OAGen utilizes Points-to analysis to reconstruct a runtime’s object allocation network. The resulting graph is then fed as an input into our semantic analysis algorithms to determine objects’ origin, context, and scope in the network.
PyPy - https://www.pypy.org
pygraphviz - https://pygraphviz.github.io
networkx - https://networkx.github.io
ProcMem - Extract per process memory from Android device or emulator using Memfetch (Only evaluated on Android 8.0.0)

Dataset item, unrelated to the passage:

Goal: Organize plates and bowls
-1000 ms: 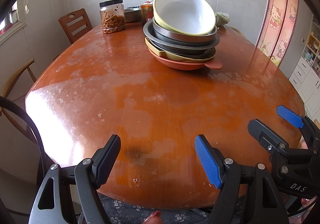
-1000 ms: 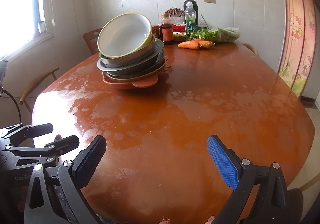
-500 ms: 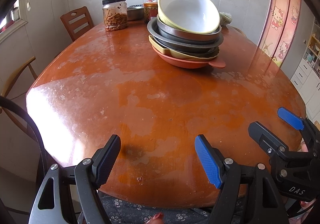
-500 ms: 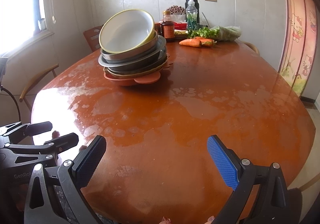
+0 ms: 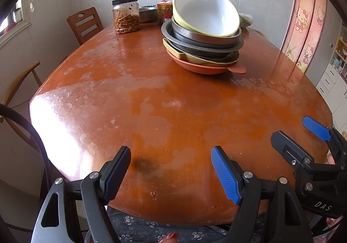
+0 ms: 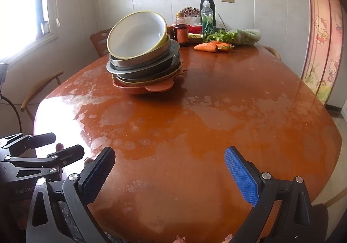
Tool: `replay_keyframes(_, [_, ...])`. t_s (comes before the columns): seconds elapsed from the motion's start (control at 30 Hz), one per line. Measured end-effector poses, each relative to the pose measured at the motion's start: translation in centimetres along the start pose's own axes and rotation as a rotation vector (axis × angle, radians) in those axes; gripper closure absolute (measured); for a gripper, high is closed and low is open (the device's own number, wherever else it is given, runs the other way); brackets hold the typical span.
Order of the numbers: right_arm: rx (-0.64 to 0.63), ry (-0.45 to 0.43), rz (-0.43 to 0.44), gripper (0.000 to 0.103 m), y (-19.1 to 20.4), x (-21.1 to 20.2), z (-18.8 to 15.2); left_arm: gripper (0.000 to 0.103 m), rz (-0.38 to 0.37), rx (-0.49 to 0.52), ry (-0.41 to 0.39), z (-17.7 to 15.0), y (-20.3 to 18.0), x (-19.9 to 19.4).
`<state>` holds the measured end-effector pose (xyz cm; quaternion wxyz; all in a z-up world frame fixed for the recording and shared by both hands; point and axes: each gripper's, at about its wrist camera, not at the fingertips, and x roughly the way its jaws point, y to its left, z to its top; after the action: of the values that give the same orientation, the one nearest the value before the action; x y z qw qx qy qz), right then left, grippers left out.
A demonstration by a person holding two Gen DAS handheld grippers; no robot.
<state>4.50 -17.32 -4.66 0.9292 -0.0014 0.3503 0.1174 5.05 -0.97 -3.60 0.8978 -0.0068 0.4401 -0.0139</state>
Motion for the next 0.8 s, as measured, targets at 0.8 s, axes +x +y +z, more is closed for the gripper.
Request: replay_keyframes(0.8, [-0.001, -0.008, -0.001, 0.002, 0.16, -0.13, -0.08, 0.027, 0.003, 0.009, 0.0, -0.16, -0.16, -0.04])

Heapdump - Dump the heap allocation using DroidScraper ([email protected]:apphackuno/DroidScraper.git)
Note: Request for test images and heapdump by emailing [email protected]
Generate graph for each memory image –
pypy artFlowGraph.py Graph path-to-ProcMem path-to-Heapdump graph-out-file.dot
Example:
pypy artFlowGraph.py Graph /ProcMem/org.thoughtcrime.securesms/ /HeapDumps/signal.out signal.dot
General string search -
pypy artFlowGraph.py Strings whatApp2AllObj.dot
Specific string search, e.g. "Tree of Life, City of Bridges"
pypy artFlowGraph.py Strings whatApp2AllObj.dot "Tree of Life, City of Bridges"
To examine the context for 0x136b4078 Run context with 0x136b4078 as target
- To output only the nodelist in the subgraph generated by the context determination algorithm-
pypy artFlowGraph.py Context whatApp2AllObj.dot 0x136b4078 -d 50
- Plot the graph and visualize the subgraph –
pypy artFlowGraph.py Context whatApp2AllObj.dot 0x136b4078 -d 50 Plot
Due to our code review and optimization as well as differences CPU and memory capacity, result may differ in the size of OAG (number of nodes and edges) as well as processing time.